Probing the Inverse Spin Hall Effect and Spin-Orbit Coupling in a Broad Range of Transition Metals by Y$_{3}$Fe$_{5}$O$_{12}$-Based Spin Pumping

Spin-orbit coupling (SOC) is the underlying mechanism for spin Hall physics and it is generally believed that SOC follows $Z^{4}$ (atomic number) dependence and becomes significant only in heavy elements. We report FMR spin pumping from 20-nm Y$_{3}$Fe$_{5}$O$_{12}$ (YIG) films into a series of 3$d$, 4$d$, and 5$d$ transition metals. We observe surprising large mV-level inverse spin Hall effect (ISHE) voltages in Pt, Ta, W, and Cr and robust ISHE signals in other metals. Using the ISHE voltages and damping enhancement, we determine the spin Hall angles and interfacial spin mixing conductances for these metals.
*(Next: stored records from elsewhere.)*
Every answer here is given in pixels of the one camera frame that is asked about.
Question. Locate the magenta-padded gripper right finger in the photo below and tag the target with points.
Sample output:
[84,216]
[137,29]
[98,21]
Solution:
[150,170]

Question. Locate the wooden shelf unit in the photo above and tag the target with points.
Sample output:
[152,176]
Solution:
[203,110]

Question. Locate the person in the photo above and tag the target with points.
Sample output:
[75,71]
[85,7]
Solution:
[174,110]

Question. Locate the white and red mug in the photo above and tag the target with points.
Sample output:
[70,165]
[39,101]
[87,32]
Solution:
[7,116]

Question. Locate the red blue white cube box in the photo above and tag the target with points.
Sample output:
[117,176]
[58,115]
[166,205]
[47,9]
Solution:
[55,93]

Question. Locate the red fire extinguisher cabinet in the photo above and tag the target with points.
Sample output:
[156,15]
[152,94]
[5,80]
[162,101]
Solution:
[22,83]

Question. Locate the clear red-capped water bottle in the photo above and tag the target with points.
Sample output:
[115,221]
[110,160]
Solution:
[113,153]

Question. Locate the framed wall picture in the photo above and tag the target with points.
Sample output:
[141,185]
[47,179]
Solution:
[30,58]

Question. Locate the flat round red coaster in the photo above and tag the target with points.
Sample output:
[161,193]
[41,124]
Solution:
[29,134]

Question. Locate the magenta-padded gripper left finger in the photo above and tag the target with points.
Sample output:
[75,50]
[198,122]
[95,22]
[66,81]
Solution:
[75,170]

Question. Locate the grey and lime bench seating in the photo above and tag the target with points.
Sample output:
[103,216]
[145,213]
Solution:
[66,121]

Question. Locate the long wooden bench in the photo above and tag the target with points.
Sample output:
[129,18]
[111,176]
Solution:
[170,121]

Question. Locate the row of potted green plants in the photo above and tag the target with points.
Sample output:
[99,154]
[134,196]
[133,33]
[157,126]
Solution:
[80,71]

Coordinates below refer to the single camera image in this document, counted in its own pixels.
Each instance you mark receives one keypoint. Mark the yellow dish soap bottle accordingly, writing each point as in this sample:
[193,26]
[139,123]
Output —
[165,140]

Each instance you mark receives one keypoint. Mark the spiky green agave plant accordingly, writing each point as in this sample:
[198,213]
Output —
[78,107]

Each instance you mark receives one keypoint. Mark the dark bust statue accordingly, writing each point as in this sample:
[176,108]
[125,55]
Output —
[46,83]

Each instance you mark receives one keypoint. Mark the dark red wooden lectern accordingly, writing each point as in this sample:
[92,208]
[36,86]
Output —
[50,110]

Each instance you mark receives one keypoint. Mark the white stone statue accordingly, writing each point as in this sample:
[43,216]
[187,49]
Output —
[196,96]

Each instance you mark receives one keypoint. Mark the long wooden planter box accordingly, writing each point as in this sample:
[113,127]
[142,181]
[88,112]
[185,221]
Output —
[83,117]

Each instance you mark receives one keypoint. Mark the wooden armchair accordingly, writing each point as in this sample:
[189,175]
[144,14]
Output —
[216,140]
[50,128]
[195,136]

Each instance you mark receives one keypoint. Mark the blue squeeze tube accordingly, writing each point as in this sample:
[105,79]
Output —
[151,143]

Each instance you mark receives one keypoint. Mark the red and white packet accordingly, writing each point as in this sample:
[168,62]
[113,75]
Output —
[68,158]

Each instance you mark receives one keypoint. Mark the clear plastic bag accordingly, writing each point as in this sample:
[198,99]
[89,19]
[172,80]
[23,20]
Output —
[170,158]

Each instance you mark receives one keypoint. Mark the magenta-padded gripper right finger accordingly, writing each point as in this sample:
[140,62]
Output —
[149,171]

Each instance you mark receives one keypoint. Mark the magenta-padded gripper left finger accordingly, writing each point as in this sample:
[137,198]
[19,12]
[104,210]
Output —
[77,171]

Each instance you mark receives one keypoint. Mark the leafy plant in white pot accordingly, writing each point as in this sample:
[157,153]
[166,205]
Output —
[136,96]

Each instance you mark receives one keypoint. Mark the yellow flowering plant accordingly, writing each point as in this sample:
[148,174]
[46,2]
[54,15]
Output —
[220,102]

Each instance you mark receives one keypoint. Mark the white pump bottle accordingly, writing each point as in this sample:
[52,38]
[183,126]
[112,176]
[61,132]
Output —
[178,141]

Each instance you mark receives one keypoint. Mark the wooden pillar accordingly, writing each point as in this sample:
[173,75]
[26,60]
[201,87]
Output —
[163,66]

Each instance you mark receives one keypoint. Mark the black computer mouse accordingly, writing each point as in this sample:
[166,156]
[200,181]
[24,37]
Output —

Both 3$d$ and 5$d$ metals exhibit systematic behavior of the spin Hall angle, which reveals the critical role of $d$-electrons in SOC. Our result enriches the understanding of ISHE and broadens the scope of materials available for exploring the rich phenomena enabled by SOC as well as presenting a guidepost for testing theoretical models of SOC in transition metals.